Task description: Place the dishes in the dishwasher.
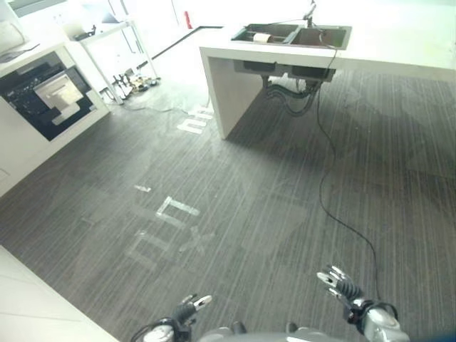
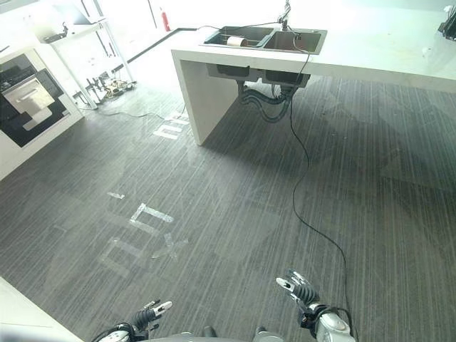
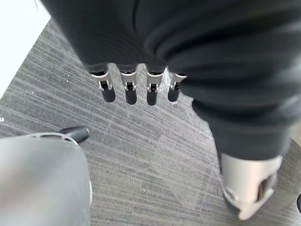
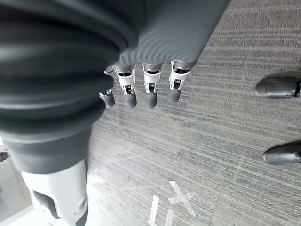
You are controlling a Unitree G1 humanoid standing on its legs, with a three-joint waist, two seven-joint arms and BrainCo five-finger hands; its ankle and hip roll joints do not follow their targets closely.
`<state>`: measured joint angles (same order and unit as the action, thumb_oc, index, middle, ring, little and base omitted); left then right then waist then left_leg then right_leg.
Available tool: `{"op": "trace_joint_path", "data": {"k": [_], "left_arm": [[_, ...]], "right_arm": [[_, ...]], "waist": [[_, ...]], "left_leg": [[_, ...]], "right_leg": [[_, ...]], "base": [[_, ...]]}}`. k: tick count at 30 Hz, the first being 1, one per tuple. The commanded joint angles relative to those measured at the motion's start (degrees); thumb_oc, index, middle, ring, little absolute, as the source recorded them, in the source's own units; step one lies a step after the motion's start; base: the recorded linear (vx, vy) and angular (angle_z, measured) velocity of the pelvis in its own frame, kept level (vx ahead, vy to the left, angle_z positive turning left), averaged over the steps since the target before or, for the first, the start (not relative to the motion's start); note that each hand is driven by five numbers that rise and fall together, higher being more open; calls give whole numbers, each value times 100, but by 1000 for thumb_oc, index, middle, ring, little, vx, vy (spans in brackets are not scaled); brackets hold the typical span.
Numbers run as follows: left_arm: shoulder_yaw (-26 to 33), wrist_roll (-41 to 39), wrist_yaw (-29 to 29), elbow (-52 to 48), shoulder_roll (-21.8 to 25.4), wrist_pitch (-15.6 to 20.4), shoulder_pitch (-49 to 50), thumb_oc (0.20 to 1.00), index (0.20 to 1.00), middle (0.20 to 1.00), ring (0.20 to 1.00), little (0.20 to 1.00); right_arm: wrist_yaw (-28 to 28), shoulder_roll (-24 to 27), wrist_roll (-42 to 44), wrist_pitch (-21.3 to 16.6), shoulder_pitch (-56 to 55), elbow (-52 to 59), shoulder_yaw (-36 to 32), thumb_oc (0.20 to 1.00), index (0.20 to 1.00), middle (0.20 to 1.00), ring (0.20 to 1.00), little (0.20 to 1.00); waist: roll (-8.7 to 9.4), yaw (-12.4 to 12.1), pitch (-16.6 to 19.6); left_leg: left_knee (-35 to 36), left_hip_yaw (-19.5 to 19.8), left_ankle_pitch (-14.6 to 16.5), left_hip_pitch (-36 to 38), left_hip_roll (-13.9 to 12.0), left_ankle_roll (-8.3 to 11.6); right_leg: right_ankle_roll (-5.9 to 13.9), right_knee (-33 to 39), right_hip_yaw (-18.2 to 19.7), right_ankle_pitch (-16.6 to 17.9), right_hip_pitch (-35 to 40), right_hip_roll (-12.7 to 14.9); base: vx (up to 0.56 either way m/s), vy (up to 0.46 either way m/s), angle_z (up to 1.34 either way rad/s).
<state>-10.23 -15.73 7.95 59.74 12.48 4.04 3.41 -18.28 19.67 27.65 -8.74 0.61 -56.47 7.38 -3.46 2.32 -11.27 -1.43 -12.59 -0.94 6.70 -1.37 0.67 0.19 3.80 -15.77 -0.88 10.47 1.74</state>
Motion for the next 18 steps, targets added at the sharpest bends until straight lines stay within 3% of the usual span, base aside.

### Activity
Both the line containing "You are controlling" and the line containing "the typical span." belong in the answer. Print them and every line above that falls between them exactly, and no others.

### Completed exercise
You are controlling a Unitree G1 humanoid standing on its legs, with a three-joint waist, two seven-joint arms and BrainCo five-finger hands; its ankle and hip roll joints do not follow their targets closely.
`<state>`: measured joint angles (same order and unit as the action, thumb_oc, index, middle, ring, little and base omitted); left then right then waist then left_leg then right_leg.
Available tool: `{"op": "trace_joint_path", "data": {"k": [_], "left_arm": [[_, ...]], "right_arm": [[_, ...]], "waist": [[_, ...]], "left_leg": [[_, ...]], "right_leg": [[_, ...]], "base": [[_, ...]]}}`. k: tick count at 30 Hz, the first being 1, one per tuple. The commanded joint angles relative to those measured at the motion's start (degrees); thumb_oc, index, middle, ring, little absolute, as the source recorded them, in the source's own units; step one lies a step after the motion's start; base: the recorded linear (vx, vy) and angular (angle_z, measured) velocity of the pelvis in its own frame, kept level (vx ahead, vy to the left, angle_z positive turning left), averaged over the steps since the target before or, for the first, the start (not relative to the motion's start); note that each hand is driven by five numbers that rise and fall together, higher being more open; calls give whole numbers, each value times 100, but by 1000 for thumb_oc, index, middle, ring, little, vx, vy (spans in brackets are not scaled); brackets hold the typical span.

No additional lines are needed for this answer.